• Input:

--

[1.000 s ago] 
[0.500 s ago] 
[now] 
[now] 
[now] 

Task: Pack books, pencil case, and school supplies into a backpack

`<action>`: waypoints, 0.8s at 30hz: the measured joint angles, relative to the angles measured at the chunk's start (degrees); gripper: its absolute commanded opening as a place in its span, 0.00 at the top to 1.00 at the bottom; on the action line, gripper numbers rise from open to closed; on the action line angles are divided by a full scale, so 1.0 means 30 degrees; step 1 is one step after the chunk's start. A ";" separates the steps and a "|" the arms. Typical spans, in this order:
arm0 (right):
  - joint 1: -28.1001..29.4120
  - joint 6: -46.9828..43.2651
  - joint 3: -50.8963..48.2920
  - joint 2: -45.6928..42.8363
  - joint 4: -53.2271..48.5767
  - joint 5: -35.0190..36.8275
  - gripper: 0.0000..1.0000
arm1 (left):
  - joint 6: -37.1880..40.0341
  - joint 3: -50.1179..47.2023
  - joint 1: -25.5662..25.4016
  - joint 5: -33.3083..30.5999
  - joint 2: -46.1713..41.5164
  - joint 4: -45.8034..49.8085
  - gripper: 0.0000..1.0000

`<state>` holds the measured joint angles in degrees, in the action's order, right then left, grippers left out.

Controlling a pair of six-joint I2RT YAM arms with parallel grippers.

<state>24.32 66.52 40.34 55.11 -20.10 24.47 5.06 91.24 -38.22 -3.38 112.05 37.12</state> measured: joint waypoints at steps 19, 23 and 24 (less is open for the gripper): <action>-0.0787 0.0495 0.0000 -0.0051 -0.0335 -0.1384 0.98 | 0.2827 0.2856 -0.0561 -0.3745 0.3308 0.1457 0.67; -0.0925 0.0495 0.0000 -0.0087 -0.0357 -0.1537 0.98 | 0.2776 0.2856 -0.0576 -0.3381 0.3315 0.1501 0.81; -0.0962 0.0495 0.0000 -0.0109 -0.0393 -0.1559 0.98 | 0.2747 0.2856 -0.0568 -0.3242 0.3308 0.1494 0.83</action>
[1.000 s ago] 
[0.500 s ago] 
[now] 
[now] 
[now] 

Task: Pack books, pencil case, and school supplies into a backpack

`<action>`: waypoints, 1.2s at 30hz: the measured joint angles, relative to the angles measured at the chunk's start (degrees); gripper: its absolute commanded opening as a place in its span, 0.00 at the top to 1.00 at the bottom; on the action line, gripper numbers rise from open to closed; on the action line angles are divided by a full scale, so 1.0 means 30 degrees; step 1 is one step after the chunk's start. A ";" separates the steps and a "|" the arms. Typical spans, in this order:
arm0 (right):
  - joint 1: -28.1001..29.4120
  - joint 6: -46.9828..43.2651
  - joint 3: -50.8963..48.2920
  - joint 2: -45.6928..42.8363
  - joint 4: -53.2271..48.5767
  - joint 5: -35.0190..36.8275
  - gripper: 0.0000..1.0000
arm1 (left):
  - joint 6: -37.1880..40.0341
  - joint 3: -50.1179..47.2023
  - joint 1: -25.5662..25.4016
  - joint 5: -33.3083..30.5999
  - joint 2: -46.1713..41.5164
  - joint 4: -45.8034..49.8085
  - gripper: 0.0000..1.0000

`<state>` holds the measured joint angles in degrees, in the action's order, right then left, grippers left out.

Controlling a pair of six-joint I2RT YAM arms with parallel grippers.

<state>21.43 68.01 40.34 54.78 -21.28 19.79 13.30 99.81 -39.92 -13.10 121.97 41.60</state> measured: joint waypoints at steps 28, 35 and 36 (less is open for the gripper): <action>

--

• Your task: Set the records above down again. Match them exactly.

• Response to this task:
[1.000 s ago] 
[0.500 s ago] 
[now] 
[now] 
[now] 

Task: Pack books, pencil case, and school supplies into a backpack

`<action>`: waypoints, 0.8s at 30hz: the measured joint angles, relative to the angles measured at the chunk's start (degrees); gripper: its absolute commanded opening as a place in its span, 0.00 at the top to 1.00 at the bottom; on the action line, gripper numbers rise from open to closed; on the action line angles are divided by a full scale, so 1.0 means 30 degrees; step 1 is one step after the chunk's start. A ";" separates the steps and a "|" the arms. Typical spans, in this order:
arm0 (right):
  - joint 1: -28.1001..29.4120
  - joint 6: -46.9828..43.2651
  - joint 3: -50.8963..48.2920
  - joint 2: -45.6928..42.8363
  - joint 4: -53.2271..48.5767
  - joint 5: -35.0190..36.8275
  - gripper: 0.0000..1.0000
arm1 (left):
  - joint 6: -37.1880..40.0341
  - joint 3: -50.1179..47.2023
  - joint 1: -25.5662..25.4016
  - joint 5: -33.3083..30.5999
  - joint 2: -46.1713..41.5164
  - joint 4: -45.8034..49.8085
  - gripper: 0.0000..1.0000

`<state>` holds the measured joint angles in degrees, in the action's order, right then left, grippers left out.

Controlling a pair of six-joint I2RT YAM arms with parallel grippers.

<state>24.32 66.52 40.34 55.11 -20.10 24.47 5.06 91.24 -38.22 -3.38 112.05 37.12</state> measured: joint waypoints at steps 19, 23 and 24 (less is open for the gripper): <action>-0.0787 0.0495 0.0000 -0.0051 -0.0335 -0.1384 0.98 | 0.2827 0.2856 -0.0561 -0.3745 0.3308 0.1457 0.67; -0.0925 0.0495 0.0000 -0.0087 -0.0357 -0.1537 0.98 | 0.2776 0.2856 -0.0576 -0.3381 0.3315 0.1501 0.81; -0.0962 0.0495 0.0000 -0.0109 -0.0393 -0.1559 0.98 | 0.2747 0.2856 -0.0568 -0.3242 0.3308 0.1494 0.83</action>
[1.000 s ago] 
[0.500 s ago] 
[now] 
[now] 
[now] 

Task: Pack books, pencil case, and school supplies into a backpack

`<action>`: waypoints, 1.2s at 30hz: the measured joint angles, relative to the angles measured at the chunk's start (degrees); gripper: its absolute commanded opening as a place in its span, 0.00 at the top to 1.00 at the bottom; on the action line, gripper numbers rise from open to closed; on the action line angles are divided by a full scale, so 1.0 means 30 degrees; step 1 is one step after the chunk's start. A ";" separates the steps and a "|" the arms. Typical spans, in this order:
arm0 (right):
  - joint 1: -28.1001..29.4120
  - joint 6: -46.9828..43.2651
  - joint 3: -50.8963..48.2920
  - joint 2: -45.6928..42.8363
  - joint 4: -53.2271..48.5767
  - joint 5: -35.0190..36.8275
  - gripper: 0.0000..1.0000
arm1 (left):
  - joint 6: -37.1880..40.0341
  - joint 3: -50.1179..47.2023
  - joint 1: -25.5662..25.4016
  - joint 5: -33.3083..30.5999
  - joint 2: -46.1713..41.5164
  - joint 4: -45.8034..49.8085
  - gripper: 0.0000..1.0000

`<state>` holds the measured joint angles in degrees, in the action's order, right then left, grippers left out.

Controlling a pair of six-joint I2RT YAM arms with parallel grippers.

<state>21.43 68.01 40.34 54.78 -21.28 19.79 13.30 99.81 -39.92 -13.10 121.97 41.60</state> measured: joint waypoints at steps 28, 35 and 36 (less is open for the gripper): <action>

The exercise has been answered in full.